Presidente fez ataques à política de preços da empresa estatal: ‘Quer mais é arrancar o dinheiro do povo’

  • Por Jovem Pan
  • 30/05/2022 22h19
Alan Santos/PR - 18/05/2022 Jair Bolsonaro Bolsonaro tem demonstrado incômodo com preços altos dos combustíveis

O presidente Jair Bolsonaro (PL) demonstrou irritação com a política de preços da Petrobras e voltou a falar na privatização da empresa, com o aviso de que seria um processo longo e demorado. Segundo o presidente, o governo pretende trocar a presidência da Petrobras para revelar o que disse ser uma ‘caixa-preta’, já que não tem conseguido agir para evitar os aumentos de preços de combustíveis como óleo diesel e gasolina apesar de ser o maior acionista. “A Petrobras no momento não tem qualquer responsabilidade e quer mais é arrancar dinheiro do povo. Quanto mais caro está o combustível, mais eles ganham, mais eles pagam para os acionistas, mais eles mandam para fora do Brasil”, afirmou Bolsonaro em entrevista à RedeTV.

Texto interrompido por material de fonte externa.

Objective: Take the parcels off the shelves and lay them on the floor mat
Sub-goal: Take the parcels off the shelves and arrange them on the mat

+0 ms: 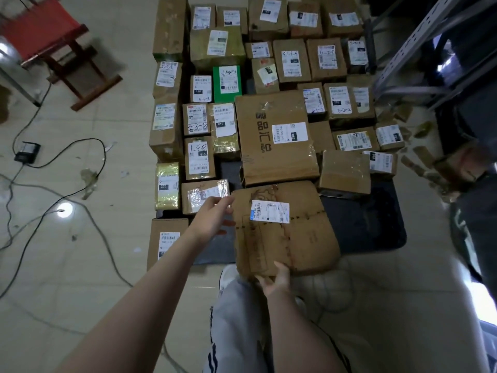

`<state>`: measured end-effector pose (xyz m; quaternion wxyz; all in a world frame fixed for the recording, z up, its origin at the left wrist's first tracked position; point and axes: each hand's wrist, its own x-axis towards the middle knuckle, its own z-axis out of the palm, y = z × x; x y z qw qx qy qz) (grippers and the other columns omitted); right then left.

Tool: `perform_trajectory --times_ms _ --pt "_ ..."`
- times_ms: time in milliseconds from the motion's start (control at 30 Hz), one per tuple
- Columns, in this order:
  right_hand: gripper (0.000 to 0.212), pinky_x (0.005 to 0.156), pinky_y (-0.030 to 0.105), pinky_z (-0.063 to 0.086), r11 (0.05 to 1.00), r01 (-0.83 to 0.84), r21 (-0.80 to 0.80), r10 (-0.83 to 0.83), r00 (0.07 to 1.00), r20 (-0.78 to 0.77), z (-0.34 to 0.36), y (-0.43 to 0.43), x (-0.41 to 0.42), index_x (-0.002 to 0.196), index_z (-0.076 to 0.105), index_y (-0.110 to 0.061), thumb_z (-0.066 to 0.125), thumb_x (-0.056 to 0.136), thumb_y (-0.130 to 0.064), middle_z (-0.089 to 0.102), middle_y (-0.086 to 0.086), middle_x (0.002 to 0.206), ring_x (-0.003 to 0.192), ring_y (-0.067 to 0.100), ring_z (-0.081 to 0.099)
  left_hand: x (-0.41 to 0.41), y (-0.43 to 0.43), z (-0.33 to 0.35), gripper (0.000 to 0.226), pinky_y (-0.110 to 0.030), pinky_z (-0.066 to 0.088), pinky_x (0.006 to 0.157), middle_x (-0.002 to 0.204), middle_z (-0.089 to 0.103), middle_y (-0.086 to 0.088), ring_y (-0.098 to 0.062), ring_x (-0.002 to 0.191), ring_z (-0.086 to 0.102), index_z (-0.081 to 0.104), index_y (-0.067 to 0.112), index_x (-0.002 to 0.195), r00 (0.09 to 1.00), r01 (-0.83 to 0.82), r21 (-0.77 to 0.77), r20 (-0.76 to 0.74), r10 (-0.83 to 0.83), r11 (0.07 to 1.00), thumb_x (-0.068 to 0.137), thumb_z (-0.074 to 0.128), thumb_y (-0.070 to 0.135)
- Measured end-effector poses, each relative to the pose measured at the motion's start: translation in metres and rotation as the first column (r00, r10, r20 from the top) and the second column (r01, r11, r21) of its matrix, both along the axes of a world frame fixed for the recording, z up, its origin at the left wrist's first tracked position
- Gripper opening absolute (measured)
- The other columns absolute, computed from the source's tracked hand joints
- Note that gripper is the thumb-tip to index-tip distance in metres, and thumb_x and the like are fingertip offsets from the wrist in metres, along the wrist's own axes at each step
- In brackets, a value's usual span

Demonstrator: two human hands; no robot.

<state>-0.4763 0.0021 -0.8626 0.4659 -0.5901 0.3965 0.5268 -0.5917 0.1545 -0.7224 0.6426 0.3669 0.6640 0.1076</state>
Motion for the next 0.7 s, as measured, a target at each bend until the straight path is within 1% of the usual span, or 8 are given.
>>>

O mandatário previu que a privatização poderia levar quatro anos para ser concretizada; o processo ainda não foi formalmente iniciado. “Olha, a privatização na Petrobras, se der tudo certo, vai levar quatro anos. Logicamente, vai ser um negócio complicado. O que não pode é a Petrobras ser uma semiestatal e com monopólio no Brasil. Aí não dá. Eles decidem lá, ‘vou aumentar hoje a noite o diesel’ e aumenta hoje a noite o diesel. Não quer nem saber”, criticou. Bolsonaro também comparou com o aumento de 15% nos planos de saúde individual e familiar, permitido pela Agência Nacional de Saúde Suplementar (ANS) na semana passada. “Aumentar 15% o plano de saúde… tinha que falar um palavrão aqui, não vou falar. Não é justo. Mas passa lá pela ANS. A Petrobras não passa por mim. Ela é praticamente autônoma agora. O que estamos tentando fazer agora via o Ministério de Minas e Energia, que foi trocado o ministro. Ele quer colocar o novo presidente da Petrobras para botar uma nova diretoria, para que os números da Petrobras sejam expostos à opinião pública e não ser uma praticamente uma caixa preta como é hoje em dia”, disse.